*** Opening of DATA ***

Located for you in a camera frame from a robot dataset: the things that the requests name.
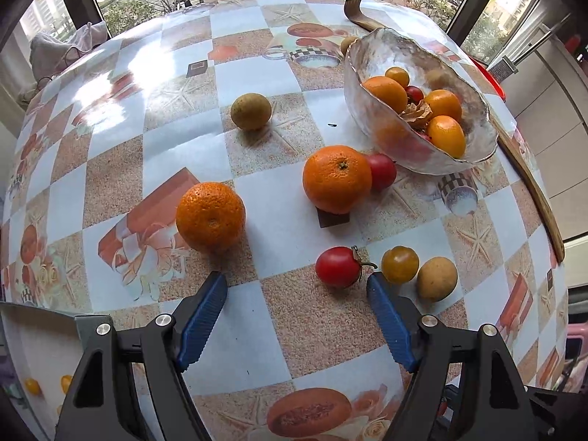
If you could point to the white cabinet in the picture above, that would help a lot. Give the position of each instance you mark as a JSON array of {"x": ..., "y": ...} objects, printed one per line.
[{"x": 551, "y": 124}]

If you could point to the checkered printed tablecloth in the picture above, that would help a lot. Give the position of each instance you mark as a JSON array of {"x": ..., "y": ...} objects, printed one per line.
[{"x": 285, "y": 193}]

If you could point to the red plastic bucket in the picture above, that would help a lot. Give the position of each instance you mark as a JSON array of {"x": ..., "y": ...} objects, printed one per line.
[{"x": 494, "y": 83}]

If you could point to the person's right hand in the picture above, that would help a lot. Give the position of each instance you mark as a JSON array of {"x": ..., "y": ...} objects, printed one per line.
[{"x": 574, "y": 374}]

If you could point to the dry physalis husk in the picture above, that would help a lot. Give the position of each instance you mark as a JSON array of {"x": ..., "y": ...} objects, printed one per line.
[{"x": 415, "y": 114}]

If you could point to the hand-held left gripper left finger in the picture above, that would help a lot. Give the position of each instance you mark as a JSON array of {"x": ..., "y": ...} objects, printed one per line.
[{"x": 202, "y": 321}]

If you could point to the red cherry tomato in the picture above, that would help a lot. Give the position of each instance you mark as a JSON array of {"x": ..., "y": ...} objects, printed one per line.
[
  {"x": 381, "y": 171},
  {"x": 337, "y": 266},
  {"x": 415, "y": 94}
]

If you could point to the white cloth bag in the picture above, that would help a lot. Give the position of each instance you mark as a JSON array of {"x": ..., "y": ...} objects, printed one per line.
[{"x": 59, "y": 48}]

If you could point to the clear glass bowl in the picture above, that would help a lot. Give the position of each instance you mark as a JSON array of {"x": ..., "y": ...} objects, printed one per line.
[{"x": 367, "y": 69}]

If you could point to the brown longan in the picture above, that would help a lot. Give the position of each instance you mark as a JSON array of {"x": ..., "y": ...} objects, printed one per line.
[
  {"x": 436, "y": 279},
  {"x": 436, "y": 78},
  {"x": 347, "y": 45},
  {"x": 251, "y": 110}
]

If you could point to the metal grater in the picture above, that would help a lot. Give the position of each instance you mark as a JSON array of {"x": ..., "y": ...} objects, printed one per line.
[{"x": 503, "y": 66}]

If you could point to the yellow cherry tomato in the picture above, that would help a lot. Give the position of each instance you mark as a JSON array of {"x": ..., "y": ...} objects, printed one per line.
[
  {"x": 66, "y": 383},
  {"x": 397, "y": 76},
  {"x": 399, "y": 264},
  {"x": 32, "y": 386}
]

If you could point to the large orange mandarin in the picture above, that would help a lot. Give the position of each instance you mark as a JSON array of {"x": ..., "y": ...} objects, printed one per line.
[
  {"x": 337, "y": 179},
  {"x": 210, "y": 223}
]

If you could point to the long wooden shoehorn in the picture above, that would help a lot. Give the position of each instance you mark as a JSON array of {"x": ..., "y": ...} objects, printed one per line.
[{"x": 528, "y": 179}]

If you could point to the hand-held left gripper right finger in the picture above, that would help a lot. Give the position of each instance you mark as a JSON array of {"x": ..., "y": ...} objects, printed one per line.
[{"x": 390, "y": 321}]

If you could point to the pink plastic object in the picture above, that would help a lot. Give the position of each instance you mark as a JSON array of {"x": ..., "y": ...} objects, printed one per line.
[{"x": 578, "y": 340}]

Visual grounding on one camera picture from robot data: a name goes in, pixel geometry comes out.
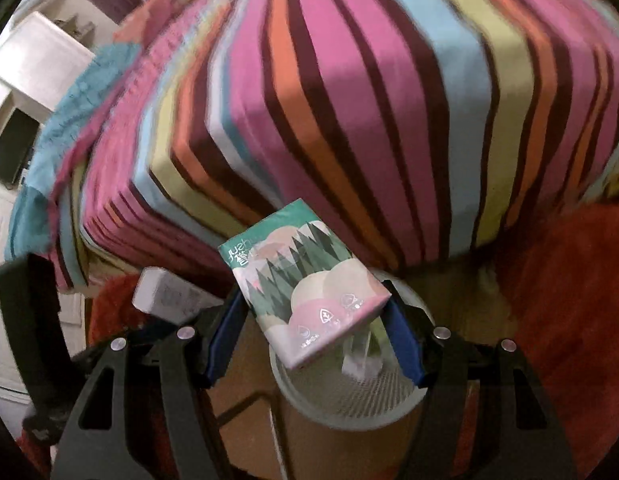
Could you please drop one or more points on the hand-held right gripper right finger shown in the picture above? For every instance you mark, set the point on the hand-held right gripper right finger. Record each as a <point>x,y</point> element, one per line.
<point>407,345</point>

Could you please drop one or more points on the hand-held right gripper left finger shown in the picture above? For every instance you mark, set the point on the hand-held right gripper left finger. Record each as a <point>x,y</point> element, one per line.
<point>224,340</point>

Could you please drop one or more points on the clear plastic wrapper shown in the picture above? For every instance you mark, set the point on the clear plastic wrapper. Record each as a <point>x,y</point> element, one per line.
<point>362,355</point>

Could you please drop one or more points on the white and grey box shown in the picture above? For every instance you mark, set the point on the white and grey box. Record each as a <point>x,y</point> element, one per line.
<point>164,292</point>

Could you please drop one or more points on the grey mesh wastebasket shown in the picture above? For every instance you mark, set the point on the grey mesh wastebasket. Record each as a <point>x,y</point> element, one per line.
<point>349,405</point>

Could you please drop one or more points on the green patterned tissue pack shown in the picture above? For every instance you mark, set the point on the green patterned tissue pack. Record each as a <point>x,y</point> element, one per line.
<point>299,280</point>

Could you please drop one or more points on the red rug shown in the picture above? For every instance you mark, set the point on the red rug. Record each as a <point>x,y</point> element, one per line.
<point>564,310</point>

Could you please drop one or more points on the blue and orange quilt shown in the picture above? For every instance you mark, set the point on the blue and orange quilt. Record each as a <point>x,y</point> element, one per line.
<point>64,125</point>

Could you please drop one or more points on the striped bed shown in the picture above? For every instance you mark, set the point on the striped bed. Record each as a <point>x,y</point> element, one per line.
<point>389,110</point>

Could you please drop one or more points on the white cabinet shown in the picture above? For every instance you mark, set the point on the white cabinet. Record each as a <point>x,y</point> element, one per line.
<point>44,60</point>

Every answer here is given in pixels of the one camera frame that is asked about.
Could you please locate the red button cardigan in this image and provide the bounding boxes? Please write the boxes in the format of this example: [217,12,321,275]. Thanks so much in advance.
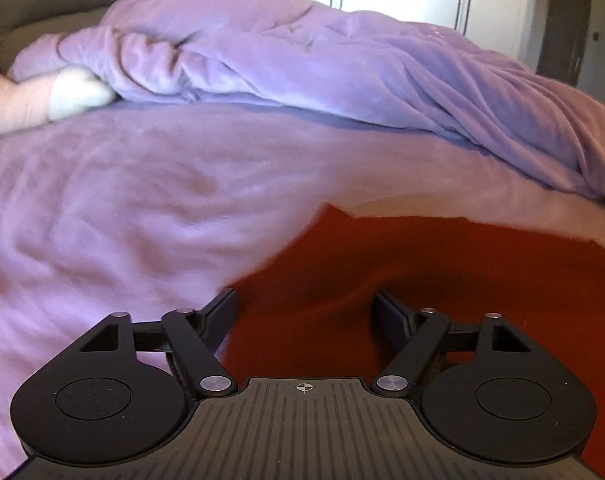
[217,202,605,480]

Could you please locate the lilac bed sheet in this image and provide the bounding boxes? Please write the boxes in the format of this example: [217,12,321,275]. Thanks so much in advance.
[0,100,605,477]

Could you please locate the green padded headboard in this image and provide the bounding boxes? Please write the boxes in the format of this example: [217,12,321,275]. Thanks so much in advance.
[0,0,136,74]

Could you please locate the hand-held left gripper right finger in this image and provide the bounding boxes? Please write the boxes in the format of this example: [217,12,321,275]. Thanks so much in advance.
[371,290,529,396]

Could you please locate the grey door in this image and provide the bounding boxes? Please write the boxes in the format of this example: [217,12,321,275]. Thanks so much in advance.
[535,0,599,92]

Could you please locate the white plush pillow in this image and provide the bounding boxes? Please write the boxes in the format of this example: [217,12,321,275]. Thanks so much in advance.
[0,66,116,137]

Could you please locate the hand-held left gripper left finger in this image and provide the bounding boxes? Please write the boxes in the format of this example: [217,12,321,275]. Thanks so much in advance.
[80,287,238,396]

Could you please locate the purple fleece duvet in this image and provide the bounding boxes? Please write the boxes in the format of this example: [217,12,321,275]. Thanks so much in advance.
[10,0,605,207]

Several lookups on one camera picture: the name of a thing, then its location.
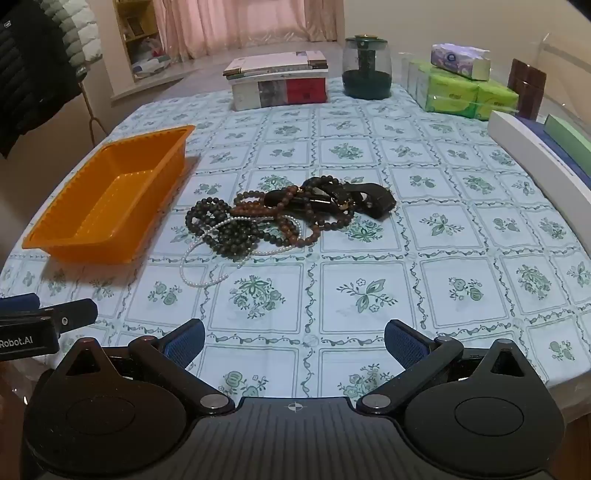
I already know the purple tissue pack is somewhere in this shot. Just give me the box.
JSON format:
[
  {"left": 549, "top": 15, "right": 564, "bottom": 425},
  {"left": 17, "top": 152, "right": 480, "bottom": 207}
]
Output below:
[{"left": 431, "top": 43, "right": 491, "bottom": 81}]

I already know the glass teapot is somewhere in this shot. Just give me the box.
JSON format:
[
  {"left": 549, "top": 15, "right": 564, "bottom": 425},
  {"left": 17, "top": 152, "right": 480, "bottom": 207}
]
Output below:
[{"left": 342, "top": 34, "right": 393, "bottom": 100}]

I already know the pink curtain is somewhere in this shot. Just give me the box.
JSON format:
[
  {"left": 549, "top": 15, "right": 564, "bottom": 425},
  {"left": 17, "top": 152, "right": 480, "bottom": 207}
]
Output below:
[{"left": 152, "top": 0, "right": 346, "bottom": 58}]

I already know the green flat box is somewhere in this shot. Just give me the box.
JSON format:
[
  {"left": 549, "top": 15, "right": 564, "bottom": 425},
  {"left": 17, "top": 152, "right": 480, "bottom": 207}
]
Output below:
[{"left": 545, "top": 113, "right": 591, "bottom": 160}]

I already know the white grey puffer jacket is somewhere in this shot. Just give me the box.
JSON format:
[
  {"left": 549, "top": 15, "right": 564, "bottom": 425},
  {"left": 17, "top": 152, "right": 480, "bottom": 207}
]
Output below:
[{"left": 39, "top": 0, "right": 103, "bottom": 77}]

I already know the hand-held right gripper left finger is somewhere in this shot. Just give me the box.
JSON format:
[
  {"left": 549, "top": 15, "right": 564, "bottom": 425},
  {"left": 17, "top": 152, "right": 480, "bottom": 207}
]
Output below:
[{"left": 54, "top": 318, "right": 237, "bottom": 414}]

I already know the white pearl necklace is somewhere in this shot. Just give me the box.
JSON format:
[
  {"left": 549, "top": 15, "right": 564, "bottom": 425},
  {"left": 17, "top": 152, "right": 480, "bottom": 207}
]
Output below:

*** Close of DATA ***

- TASK ITEM -
Copy every line above that includes the string "name".

- WORKED SOLUTION -
Located for you in a camera frame from a robot dataset: the things that the requests name.
Visual grounding on one camera picture from robot data: a name goes in, pixel geometry comes out.
Several lookups on one camera picture: the name of a thing, then its location.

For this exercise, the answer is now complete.